### Task
Which lines in the entries below contain the string "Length"? Show each of them in full.

### Dataset records

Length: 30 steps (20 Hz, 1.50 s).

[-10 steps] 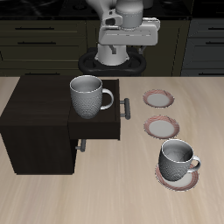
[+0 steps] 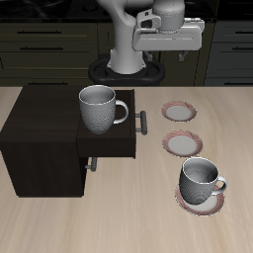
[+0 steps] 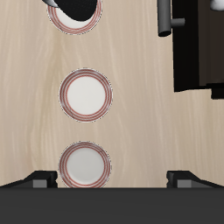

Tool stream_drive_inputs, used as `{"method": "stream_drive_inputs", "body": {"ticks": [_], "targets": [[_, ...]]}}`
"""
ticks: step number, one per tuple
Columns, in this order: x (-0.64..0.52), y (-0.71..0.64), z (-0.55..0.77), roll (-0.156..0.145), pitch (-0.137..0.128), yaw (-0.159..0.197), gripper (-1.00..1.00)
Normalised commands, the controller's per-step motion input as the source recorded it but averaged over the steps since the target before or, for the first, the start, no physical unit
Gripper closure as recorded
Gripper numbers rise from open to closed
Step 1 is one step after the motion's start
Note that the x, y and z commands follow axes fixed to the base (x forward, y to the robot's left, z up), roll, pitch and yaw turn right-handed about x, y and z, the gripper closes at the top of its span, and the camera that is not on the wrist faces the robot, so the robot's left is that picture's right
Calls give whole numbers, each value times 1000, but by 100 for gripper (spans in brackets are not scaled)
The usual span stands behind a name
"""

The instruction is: Place the porcelain mug that is on the plate onto the middle plate relative to the robot

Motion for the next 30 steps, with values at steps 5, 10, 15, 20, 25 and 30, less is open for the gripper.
{"method": "stream_drive_inputs", "body": {"ticks": [5, 10, 15, 20, 25, 30], "targets": [[390, 379, 49, 22, 18, 0, -100], [498, 274, -54, 26, 20, 43, -100], [627, 159, 10, -45, -18, 19, -100], [483, -31, 8, 5, 43, -34, -100], [498, -38, 20, -41, 9, -20, -100], [490, 77, 71, -24, -3, -54, -100]]}}
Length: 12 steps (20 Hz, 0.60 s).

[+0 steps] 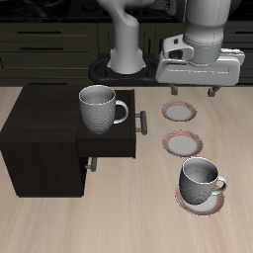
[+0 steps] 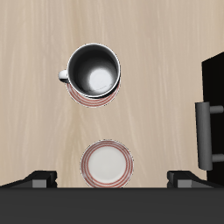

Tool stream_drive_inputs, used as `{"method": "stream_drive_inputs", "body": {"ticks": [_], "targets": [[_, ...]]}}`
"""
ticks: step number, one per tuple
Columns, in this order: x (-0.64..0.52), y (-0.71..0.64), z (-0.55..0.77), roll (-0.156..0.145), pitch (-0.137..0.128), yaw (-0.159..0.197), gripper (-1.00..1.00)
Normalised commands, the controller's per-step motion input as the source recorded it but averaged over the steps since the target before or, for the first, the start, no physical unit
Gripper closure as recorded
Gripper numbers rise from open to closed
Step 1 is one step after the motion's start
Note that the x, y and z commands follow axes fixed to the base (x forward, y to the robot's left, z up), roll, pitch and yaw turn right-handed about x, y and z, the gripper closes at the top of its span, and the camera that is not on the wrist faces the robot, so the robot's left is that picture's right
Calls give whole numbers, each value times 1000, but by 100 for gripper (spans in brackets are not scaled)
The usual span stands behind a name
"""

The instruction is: Place the porcelain mug that is on the plate onto the middle plate relative to the robot

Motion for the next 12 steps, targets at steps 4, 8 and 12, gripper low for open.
{"method": "stream_drive_inputs", "body": {"ticks": [4, 8, 12], "targets": [[311, 127, 23, -22, -13, 8, -100], [331, 74, 63, -5, -15, -46, -100], [351, -82, 64, -42, -18, -14, -100]]}}
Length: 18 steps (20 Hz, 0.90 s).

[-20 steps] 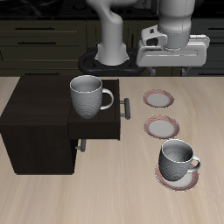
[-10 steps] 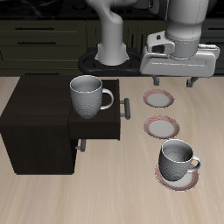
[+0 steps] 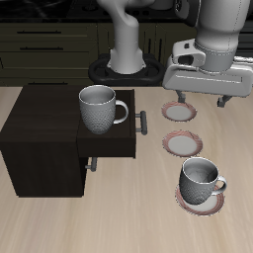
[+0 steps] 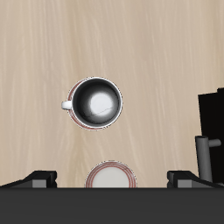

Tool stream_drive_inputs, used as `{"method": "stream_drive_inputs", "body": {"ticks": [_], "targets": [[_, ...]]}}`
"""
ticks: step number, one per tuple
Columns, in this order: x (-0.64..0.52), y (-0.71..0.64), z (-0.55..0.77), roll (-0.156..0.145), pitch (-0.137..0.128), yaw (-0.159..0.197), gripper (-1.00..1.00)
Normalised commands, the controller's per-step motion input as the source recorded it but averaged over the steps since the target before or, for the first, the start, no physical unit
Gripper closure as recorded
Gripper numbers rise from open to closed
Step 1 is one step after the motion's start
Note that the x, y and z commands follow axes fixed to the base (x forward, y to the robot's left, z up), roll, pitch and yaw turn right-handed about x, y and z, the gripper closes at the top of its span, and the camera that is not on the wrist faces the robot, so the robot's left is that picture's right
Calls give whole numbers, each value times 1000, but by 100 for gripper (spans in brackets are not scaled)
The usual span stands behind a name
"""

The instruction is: Place the porcelain mug that is on the plate onto the middle plate relative to the robot

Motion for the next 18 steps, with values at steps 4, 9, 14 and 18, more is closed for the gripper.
{"method": "stream_drive_inputs", "body": {"ticks": [4, 9, 14, 18], "targets": [[294, -174, -12, -5, 3, -22, -100], [241, -135, -47, -15, -1, 12, -100], [80, 24, -114, 17, 7, 1, -100], [-66, -52, -141, 0, -70, 11, -100]]}}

### Result of this exercise
Length: 30 steps (20 Hz, 1.50 s).
Length: 12 steps (20 Hz, 0.60 s).
Length: 18 steps (20 Hz, 0.90 s).

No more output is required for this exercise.